Other reactions are more subjective -- say, "A family that enjoys gourmet cooking will find the kitchen storage inadequate" or "Five eating areas is overkill."

Afterward, I wonder whether I was right. Did the projects I really liked live up to their promise? Did their owners like them as much as I did?

I recently revisited two of my all-time favorites. Both built in 1993-94, they are Heather Knoll, a townhouse project in Reston built by the William L. Berry firm, and Coscan in the Cascades, a single-family project built by Brookfield (then known as Coscan) in Loudoun County.

The two stand out from what was being built at the time and also from what builders have constructed more recently. They do not offer the same old, same old floor plans. The hand of an able designer is evident in the way the spaces of everyday life have been arranged.

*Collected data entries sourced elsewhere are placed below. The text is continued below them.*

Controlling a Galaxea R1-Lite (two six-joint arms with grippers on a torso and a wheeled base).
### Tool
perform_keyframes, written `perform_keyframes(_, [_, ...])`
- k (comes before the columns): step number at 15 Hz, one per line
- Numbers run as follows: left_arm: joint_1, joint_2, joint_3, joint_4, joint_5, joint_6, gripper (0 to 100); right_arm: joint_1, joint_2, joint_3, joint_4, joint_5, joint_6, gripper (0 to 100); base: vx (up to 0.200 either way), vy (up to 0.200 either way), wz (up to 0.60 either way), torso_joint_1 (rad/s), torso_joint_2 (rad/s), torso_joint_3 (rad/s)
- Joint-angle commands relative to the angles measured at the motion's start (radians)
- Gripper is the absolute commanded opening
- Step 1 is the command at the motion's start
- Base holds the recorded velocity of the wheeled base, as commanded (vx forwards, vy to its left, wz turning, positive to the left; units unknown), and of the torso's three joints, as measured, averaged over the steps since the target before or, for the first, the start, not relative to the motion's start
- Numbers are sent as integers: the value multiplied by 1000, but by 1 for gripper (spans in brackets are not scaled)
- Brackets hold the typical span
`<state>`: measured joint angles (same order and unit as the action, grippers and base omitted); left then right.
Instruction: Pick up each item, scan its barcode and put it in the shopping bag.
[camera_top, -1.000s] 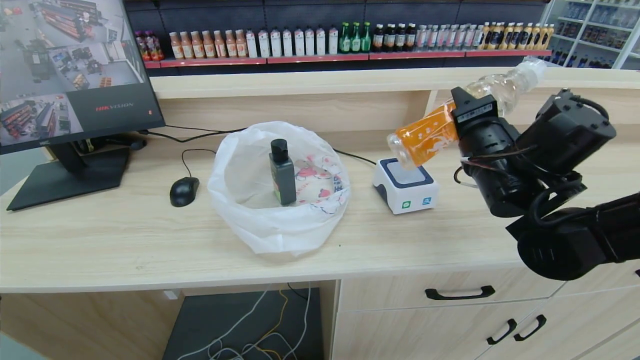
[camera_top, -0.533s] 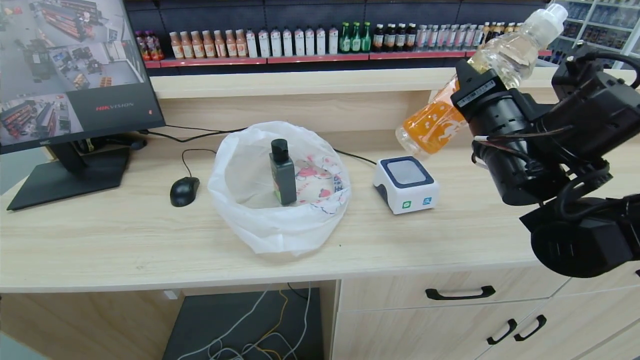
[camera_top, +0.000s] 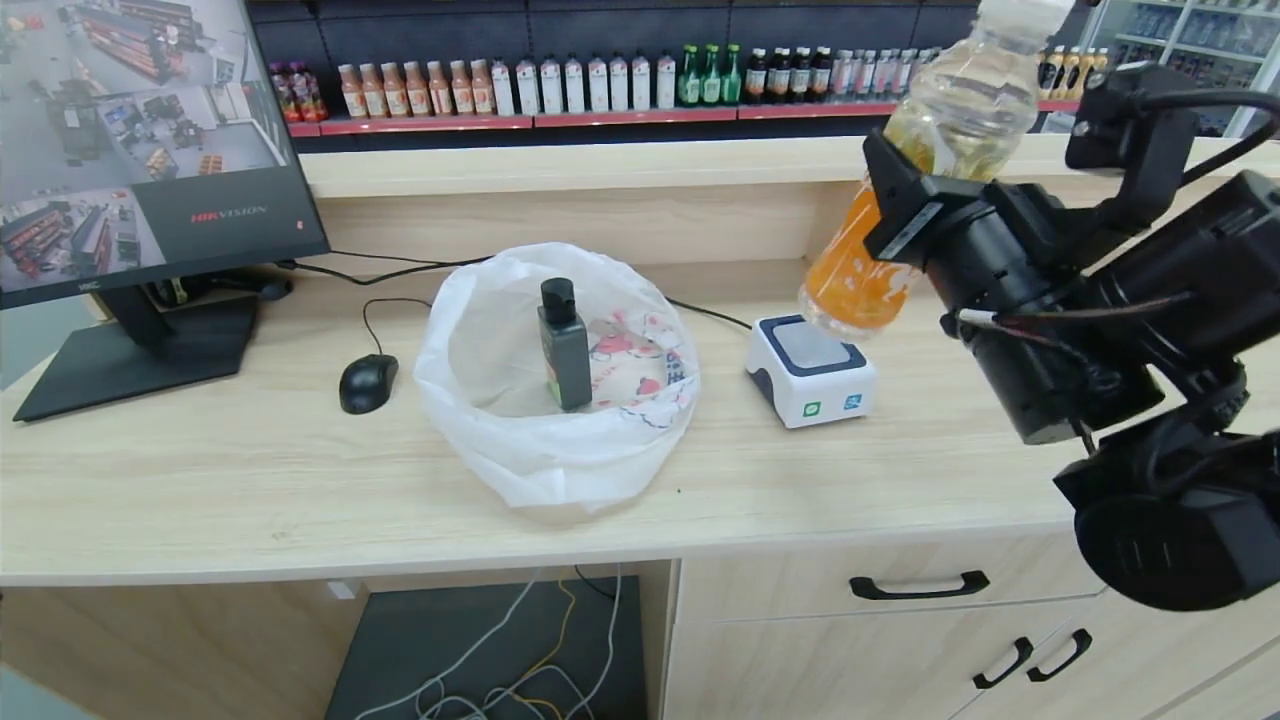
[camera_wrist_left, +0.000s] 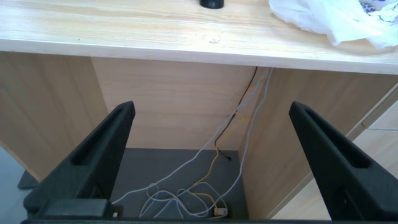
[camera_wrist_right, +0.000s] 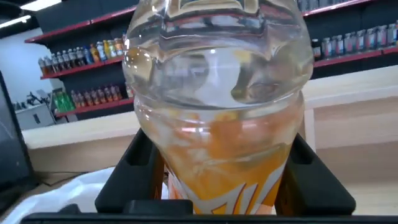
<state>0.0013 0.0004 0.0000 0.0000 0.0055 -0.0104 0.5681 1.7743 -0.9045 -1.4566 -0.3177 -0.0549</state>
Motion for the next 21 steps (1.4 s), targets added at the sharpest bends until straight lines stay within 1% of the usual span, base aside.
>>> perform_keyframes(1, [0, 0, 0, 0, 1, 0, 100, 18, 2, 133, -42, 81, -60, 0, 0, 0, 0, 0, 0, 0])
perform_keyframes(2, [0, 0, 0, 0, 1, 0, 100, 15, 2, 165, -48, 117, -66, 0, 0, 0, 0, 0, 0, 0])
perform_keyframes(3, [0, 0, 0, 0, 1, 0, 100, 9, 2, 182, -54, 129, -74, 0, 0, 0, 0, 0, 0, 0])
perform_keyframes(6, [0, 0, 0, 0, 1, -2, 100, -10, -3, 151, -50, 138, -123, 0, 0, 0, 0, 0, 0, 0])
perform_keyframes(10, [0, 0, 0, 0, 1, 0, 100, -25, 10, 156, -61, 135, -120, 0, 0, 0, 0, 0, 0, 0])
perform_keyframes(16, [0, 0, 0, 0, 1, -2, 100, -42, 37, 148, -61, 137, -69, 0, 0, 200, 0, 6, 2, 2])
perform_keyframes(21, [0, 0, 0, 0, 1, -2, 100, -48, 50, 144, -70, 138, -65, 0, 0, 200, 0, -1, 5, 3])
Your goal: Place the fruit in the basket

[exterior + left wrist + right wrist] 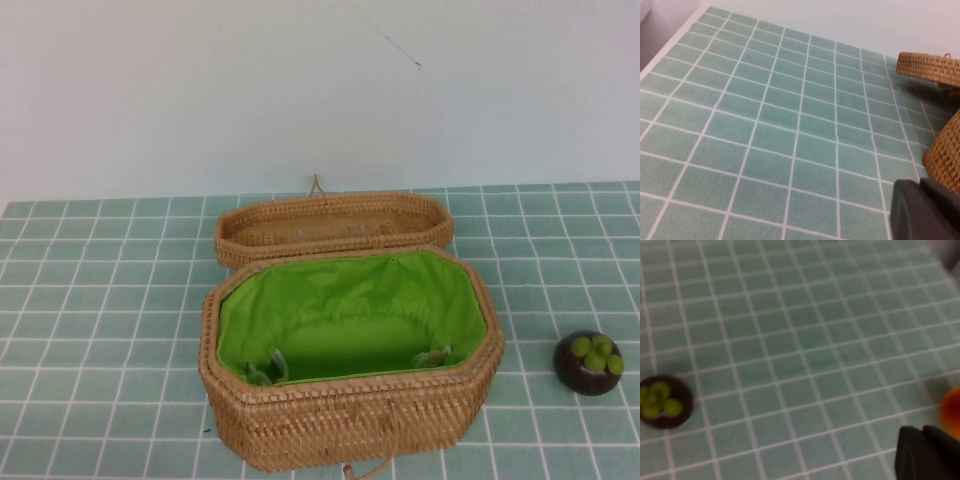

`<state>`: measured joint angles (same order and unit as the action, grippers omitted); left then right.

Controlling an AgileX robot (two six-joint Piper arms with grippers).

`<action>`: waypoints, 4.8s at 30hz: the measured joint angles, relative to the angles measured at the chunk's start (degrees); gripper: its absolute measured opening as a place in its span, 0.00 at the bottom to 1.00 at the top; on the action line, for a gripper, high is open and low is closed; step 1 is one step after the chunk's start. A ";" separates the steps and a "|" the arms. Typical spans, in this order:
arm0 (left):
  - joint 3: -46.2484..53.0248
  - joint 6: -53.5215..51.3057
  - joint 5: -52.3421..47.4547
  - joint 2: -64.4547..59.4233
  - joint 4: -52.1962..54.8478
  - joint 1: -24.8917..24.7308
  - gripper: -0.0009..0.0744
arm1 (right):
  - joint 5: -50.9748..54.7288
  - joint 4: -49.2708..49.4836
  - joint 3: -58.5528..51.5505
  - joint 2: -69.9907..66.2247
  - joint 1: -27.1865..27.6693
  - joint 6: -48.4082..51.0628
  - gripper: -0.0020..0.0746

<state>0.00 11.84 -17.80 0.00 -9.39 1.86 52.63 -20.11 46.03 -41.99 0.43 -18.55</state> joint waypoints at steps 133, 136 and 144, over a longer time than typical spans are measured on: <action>0.00 0.00 0.00 0.00 0.00 0.00 0.01 | 15.44 29.62 59.14 -83.52 -35.95 13.96 0.74; 0.00 0.00 0.00 0.00 0.00 0.00 0.01 | 15.44 29.62 59.14 -83.57 -35.95 13.16 0.83; 0.00 0.00 0.00 0.00 0.00 0.00 0.01 | 16.86 29.36 62.23 -83.66 -35.95 12.93 0.92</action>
<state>0.00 11.84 -17.80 0.00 -9.39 1.86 69.49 9.25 108.26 -125.64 -35.51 -5.61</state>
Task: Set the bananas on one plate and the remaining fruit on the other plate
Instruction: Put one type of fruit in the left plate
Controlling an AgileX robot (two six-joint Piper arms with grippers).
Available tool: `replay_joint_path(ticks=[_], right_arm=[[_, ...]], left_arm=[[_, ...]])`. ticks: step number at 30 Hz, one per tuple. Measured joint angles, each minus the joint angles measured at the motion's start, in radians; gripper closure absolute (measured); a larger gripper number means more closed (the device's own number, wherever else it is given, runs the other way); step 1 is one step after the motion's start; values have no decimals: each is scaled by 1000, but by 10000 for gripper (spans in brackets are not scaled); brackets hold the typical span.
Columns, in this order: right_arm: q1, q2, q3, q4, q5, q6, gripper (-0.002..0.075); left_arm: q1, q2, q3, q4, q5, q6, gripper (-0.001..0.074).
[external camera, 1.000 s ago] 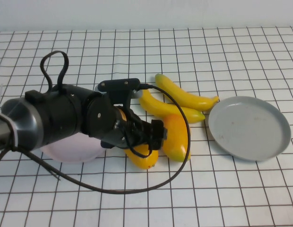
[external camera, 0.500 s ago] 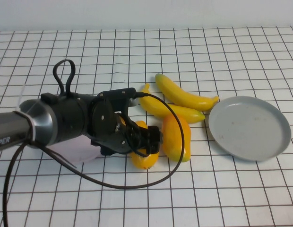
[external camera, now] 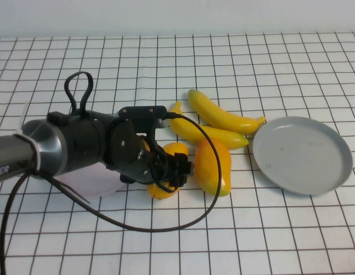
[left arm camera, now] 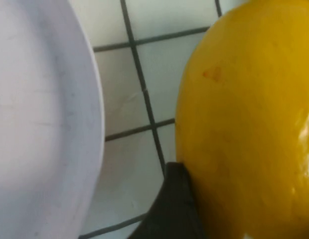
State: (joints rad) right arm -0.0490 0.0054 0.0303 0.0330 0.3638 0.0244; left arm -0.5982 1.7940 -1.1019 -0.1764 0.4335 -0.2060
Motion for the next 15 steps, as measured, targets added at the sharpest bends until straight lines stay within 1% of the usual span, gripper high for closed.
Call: replay_joint_path(ticks=[3, 9, 12, 15], right_arm=[[0, 0, 0, 0, 0, 0, 742], [0, 0, 0, 0, 0, 0, 742], [0, 0, 0, 0, 0, 0, 742], [0, 0, 0, 0, 0, 0, 742]], left_arm=[[0, -47, -8, 54, 19, 0, 195], [-1, -229, -33, 193, 122, 1, 195], [54, -272, -33, 246, 208, 4, 195], [144, -270, -17, 306, 232, 4, 195]])
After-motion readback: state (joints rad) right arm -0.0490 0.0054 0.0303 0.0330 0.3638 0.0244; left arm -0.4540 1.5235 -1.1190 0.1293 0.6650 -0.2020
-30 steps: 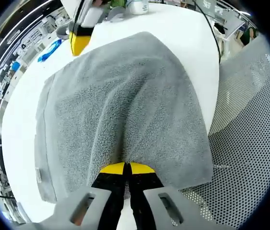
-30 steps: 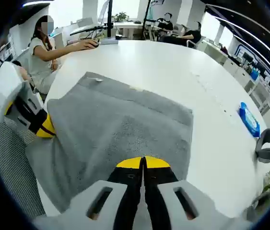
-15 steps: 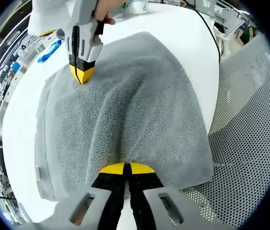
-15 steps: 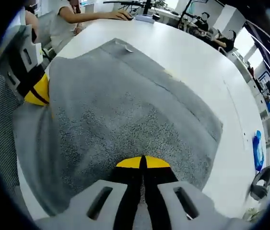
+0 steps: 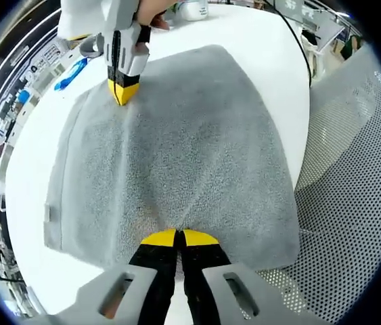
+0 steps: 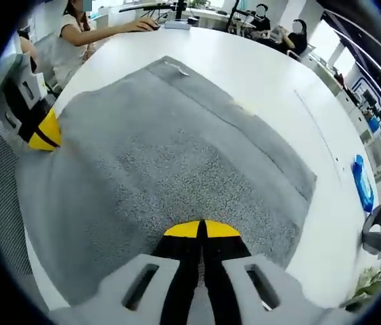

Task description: Fold the towel on the table until its edges align and the towel forms a compact rectangular stack.

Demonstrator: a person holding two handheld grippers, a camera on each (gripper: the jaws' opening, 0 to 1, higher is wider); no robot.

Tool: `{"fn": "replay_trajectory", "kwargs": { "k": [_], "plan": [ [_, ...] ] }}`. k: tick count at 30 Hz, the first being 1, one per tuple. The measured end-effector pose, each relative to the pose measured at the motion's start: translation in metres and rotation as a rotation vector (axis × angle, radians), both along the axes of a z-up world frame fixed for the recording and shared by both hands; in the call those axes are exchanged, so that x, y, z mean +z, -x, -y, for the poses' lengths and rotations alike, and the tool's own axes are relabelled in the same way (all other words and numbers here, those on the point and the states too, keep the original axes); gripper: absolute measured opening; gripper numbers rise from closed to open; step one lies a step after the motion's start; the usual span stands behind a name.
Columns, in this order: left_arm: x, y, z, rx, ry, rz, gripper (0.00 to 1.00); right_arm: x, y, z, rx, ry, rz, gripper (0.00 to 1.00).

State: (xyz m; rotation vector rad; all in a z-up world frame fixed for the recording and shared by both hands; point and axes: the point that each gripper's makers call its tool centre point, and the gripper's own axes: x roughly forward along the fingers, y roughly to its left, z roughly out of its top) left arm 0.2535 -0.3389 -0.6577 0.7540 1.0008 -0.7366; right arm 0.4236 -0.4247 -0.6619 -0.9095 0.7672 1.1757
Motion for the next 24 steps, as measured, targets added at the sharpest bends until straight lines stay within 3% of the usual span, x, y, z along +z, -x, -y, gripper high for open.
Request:
{"fn": "replay_trajectory", "kwargs": {
  "k": [4, 15, 24],
  "plan": [
    [0.0, 0.0, 0.0, 0.007, 0.011, -0.002, 0.02, 0.001, 0.0, 0.0, -0.001, -0.012, 0.012, 0.0],
    [0.0, -0.002, -0.004, 0.143, 0.135, -0.041, 0.02, 0.001, 0.001, 0.005, -0.017, 0.012, 0.019, 0.0],
    [-0.001, -0.003, -0.003, 0.174, 0.188, -0.049, 0.02, 0.001, 0.004, 0.015, -0.049, -0.013, 0.001, 0.0]
  ]
}}
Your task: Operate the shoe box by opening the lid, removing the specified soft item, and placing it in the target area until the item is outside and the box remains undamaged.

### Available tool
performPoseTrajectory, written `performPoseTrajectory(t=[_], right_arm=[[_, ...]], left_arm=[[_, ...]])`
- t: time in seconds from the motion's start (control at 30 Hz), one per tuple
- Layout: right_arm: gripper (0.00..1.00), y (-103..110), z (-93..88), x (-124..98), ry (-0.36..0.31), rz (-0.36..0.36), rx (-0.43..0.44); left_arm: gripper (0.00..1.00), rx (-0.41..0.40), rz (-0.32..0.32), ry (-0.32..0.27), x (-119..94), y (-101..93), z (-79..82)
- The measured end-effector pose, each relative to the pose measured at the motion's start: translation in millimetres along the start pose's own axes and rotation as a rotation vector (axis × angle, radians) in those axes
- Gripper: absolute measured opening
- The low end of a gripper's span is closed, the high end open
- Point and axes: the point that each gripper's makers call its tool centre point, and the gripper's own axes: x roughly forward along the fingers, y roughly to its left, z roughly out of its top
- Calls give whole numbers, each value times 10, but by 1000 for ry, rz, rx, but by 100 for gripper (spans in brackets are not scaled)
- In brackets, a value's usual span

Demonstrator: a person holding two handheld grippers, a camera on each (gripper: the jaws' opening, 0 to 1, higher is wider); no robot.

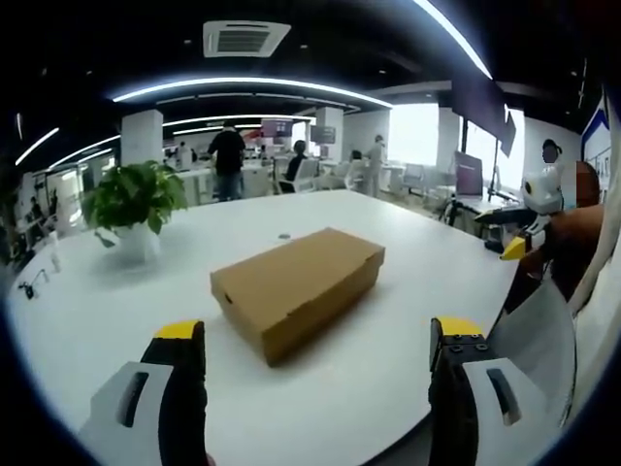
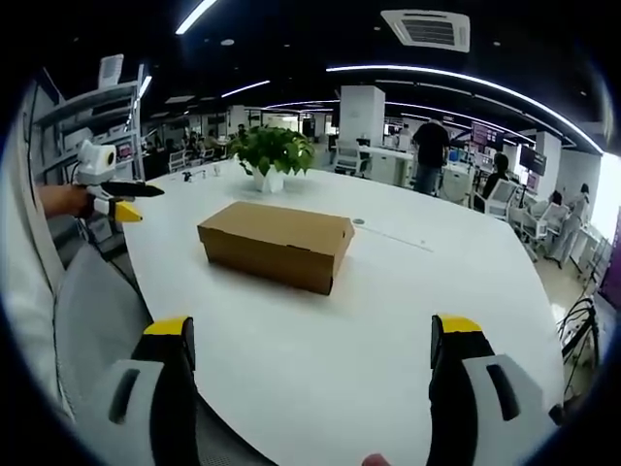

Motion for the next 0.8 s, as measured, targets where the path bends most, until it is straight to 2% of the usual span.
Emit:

Although the two projects are very different, they share similarities. The houses are all about 2,100 square feet. They were designed by the same architect, Bill Devereaux of Devereaux & Associates in McLean.

Both were launched in a down market and sold well. Despite this, Brookfield reproduced the Cascades project just one other time, with some modifications. The floor plans used at Heather Knoll were never built again.

Nonetheless, the second time around, I still liked both projects enormously and found residents equally enthusiastic.

"It's a fantastic house -- almost every square inch is usable," Mickey Alford-Lane said, reflecting the sentiments of many neighbors in Heather Knoll.

One homeowner is so happy there that he's declared to his neighbors that he wants to be buried in the back yard.